• _What is required_
When the line with "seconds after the" appears below, start repeating lines exactly, and keep going through the line with "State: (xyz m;"; add nothing outside that span.

◆ ◆ ◆ ◆ ◆ ◆ ◆

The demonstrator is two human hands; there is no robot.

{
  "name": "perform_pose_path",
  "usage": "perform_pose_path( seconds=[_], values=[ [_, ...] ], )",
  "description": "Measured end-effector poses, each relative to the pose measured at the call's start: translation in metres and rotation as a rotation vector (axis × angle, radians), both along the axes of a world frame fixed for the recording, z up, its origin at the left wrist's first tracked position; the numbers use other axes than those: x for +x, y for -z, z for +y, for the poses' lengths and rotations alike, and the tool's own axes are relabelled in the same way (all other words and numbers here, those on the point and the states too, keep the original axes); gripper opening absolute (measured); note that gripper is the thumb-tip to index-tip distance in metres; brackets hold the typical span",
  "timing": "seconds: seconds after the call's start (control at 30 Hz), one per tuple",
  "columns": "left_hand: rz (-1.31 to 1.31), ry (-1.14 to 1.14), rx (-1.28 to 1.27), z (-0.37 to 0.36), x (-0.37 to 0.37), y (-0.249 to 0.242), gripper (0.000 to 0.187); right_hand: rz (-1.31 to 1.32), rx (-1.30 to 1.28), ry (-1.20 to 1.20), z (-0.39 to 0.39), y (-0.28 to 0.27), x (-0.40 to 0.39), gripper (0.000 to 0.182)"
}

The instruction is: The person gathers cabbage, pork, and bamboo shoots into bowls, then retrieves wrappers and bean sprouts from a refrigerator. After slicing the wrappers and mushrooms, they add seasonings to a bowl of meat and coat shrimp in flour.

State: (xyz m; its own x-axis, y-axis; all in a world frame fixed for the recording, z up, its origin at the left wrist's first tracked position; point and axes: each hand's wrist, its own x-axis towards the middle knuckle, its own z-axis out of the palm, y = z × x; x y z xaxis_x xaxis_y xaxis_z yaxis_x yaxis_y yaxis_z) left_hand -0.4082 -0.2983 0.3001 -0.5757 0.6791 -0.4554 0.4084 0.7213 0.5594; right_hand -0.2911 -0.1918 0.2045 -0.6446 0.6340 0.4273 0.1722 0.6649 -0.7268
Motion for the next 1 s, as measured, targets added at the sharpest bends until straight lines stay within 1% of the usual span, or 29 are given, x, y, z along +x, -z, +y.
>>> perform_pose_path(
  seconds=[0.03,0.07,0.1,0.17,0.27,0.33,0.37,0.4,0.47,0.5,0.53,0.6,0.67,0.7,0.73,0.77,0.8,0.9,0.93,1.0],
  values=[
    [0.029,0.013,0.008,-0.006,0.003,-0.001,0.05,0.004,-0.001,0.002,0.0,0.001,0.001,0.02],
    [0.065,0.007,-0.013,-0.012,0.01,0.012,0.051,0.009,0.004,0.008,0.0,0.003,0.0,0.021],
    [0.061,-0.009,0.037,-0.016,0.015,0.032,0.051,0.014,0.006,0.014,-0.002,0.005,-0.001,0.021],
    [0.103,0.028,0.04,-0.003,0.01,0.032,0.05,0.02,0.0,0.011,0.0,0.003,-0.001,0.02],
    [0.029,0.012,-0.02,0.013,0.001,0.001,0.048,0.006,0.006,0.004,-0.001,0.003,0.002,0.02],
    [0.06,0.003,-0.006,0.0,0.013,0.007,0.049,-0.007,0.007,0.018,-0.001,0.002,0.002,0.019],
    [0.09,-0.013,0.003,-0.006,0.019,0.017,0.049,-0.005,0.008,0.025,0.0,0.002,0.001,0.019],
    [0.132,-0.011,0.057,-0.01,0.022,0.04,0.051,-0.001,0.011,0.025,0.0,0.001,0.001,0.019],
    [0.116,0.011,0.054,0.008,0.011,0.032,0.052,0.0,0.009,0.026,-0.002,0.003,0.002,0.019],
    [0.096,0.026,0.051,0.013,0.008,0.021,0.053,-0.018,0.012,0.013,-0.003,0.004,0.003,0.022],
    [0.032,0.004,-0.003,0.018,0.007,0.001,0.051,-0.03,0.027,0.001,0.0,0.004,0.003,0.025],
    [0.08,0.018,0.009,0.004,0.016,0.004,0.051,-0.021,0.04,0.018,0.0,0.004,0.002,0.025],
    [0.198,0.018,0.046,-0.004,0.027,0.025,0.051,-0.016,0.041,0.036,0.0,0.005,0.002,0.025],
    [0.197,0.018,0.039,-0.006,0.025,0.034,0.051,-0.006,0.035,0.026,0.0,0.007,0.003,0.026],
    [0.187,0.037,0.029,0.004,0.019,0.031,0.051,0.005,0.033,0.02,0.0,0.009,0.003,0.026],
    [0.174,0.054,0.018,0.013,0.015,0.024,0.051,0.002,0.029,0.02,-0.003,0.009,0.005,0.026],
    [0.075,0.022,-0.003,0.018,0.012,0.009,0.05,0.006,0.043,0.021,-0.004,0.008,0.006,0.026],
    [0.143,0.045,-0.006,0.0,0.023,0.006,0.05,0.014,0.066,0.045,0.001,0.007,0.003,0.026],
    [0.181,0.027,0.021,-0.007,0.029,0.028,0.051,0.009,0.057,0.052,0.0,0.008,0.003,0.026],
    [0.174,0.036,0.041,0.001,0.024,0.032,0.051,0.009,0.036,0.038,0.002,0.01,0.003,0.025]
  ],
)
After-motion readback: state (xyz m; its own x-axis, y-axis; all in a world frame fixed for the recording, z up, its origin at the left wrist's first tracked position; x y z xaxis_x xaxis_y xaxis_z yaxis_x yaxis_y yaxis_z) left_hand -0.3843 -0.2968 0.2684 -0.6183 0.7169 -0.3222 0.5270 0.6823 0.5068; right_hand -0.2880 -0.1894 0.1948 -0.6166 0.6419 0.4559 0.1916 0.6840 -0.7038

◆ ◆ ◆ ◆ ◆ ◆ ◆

• _Reply to the task_
  "timing": "seconds: seconds after the call's start (control at 30 Hz), one per tuple",
  "columns": "left_hand: rz (-1.31 to 1.31), ry (-1.14 to 1.14), rx (-1.28 to 1.27), z (-0.37 to 0.36), x (-0.37 to 0.37), y (-0.249 to 0.242), gripper (0.000 to 0.187); right_hand: rz (-1.31 to 1.32), rx (-1.30 to 1.28), ry (-1.20 to 1.20), z (-0.39 to 0.39), y (-0.28 to 0.27), x (-0.40 to 0.39), gripper (0.000 to 0.182)"
}

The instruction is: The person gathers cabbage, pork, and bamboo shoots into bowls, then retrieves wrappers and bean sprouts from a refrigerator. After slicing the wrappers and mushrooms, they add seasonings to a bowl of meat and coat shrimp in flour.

State: (xyz m; its own x-axis, y-axis; all in a world frame fixed for the recording, z up, its origin at the left wrist's first tracked position; point and axes: each hand's wrist, its own x-axis towards the middle knuckle, its own z-axis out of the palm, y = z × x; x y z xaxis_x xaxis_y xaxis_z yaxis_x yaxis_y yaxis_z) left_hand -0.4082 -0.2983 0.3001 -0.5757 0.6791 -0.4554 0.4084 0.7213 0.5594; right_hand -0.2911 -0.1918 0.2045 -0.6446 0.6340 0.4273 0.1722 0.6649 -0.7268

Nothing else remains to be done for this exercise.